Ainsi, l’ontologie nouvelle de l’art numérique permet-elle de dépasser les problèmes classiques de l’esthétique du XXe siècle, renvoyant Heidegger à ses champs et Benjamin à sa bibliothèque, pour poser un faisceau neuf de questionnements sur l’expérience de l’art et sur le statut de la représentation générée informatiquement.

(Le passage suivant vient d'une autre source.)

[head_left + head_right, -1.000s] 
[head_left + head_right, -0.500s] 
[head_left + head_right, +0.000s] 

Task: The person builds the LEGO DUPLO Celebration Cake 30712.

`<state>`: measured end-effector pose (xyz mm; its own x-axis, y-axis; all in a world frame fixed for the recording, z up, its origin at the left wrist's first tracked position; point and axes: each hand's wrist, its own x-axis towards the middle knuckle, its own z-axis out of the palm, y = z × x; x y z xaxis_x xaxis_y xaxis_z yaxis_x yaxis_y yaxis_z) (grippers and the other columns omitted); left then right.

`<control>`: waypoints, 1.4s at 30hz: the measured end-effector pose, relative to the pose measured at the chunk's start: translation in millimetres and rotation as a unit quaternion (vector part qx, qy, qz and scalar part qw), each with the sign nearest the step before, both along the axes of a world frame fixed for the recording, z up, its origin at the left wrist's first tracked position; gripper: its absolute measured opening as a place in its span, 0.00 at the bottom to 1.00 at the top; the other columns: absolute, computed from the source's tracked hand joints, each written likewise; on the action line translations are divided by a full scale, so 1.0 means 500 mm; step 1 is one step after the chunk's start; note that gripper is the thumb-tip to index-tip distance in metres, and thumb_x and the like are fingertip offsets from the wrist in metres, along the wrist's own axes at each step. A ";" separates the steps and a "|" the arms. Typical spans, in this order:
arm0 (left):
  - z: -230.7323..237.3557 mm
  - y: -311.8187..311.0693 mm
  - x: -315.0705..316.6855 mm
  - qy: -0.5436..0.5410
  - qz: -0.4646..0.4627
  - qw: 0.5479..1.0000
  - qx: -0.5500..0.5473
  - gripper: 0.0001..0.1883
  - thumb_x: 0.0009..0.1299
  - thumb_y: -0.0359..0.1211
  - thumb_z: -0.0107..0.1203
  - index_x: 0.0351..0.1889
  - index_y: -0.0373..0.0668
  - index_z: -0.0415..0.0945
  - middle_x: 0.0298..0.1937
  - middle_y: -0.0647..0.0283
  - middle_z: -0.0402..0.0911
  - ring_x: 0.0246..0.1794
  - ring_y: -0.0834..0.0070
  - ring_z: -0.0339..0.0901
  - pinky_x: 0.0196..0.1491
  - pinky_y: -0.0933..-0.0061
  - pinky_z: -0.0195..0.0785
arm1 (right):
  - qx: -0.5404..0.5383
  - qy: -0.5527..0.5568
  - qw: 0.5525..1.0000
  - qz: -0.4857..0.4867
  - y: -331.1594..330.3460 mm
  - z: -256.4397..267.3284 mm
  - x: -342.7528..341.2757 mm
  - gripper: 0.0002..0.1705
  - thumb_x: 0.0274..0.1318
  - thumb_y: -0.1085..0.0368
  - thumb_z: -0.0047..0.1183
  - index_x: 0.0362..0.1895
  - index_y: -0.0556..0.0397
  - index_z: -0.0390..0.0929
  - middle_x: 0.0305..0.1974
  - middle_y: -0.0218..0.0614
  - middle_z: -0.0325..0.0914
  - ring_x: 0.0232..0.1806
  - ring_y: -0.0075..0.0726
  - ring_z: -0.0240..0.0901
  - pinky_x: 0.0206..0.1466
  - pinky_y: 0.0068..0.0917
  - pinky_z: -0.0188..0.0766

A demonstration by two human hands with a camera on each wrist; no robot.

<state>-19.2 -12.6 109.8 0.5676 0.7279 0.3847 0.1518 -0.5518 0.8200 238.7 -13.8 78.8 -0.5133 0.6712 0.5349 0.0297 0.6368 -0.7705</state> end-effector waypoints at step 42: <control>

Ultime et ironique retournement de situation qui doit faire se retourner dans sa tombe le professeur de Marbourg, l’oeuvre d’art comprise comme une représentation générée techniquement semble  appeler à un traitement avant tout phénoménologique, puisque lorsque toute possibilité de détermination objective de ce qu’est une œuvre semble –enfin !– rendue impossible, ne reste pour la pensée esthétique qu’à se focaliser sur l’approche du point de vue du corps et de la subjectivité(6) En faisant dévier la phénoménologie husserlienne vers une ontologie fondamentale, Heidegger semble s’être condamné lui-même à ne pouvoir formuler aucune théorie esthétique digne de ce nom …

NOTES

1. Projet /death/null

http://www.deathnull.org/?what=interface

2. Carnets

3. http://map.jodi.org/

4. En effet, le seul regard que semble pouvoir tenir sur elle-même, dans un contexte normal, la technique dans son expansion continue semble être la critique et la remise en question de ses points faibles dans le seul et unique but de produire une amélioration, un surmontement de son état actuel. L’auto-réflexion est donc dans le cadre de la raison technique réduite au niveau minimum, la technique n’y consent que dans la mesure où cette auto-réflexion constitue son seul espoir de maintient et d’expansion. Cette vision est une vision que l’art numérique pointe désormais comme réductrice, car ne comprenant que la dimension commerciale de la technique, qui est loin de résumer le champ de la technique dans son envergure la plus contemporaine.

5. Dans le sens classique d’œuvre (pour un tableau par exemple), la cause matérielle (canevas, peinture) est confondue avec la cause formelle (dessin effectué par le moyen de la peinture). Cause matérielle et cause formelle sont donc indissociable au sein d’une œuvre qui s’avère un artefact.

6. Un regard sur les tendances contemporaines de l’esthétique atteste davantage que tout argument formulable de l’incapacité d’une majorité de penseurs à relever le défi de l’art à l’ère du numérique. L’esthétique analytique s’embourbe dans les questionnements linguistiques et les tentatives de définition périphérique (comme si contourner le problème de l’objectivité de l’art en le prenant à revers sur la question du langage empêchait celui-ci de mordre à pleine dent ! Goodman, Danto et autres en ont fait l’amère expérience, ce qui ne décourage en rien une jeune génération avide de se frotter au incisives de l’oeuvre …), les universitaires à tendance historique ratiocinent sans fin sur des questionnements sous-benjaminiens depuis longtemps périmés. Seules les approches phénoménologiques et psychanalytiques semblent promises à un bel avenir en ce qu’elles osent penser l’engagement de la subjectivité dans l’expérience de l’art, seul moyen selon nous d’appréhender un art qui n’est plus que représentation.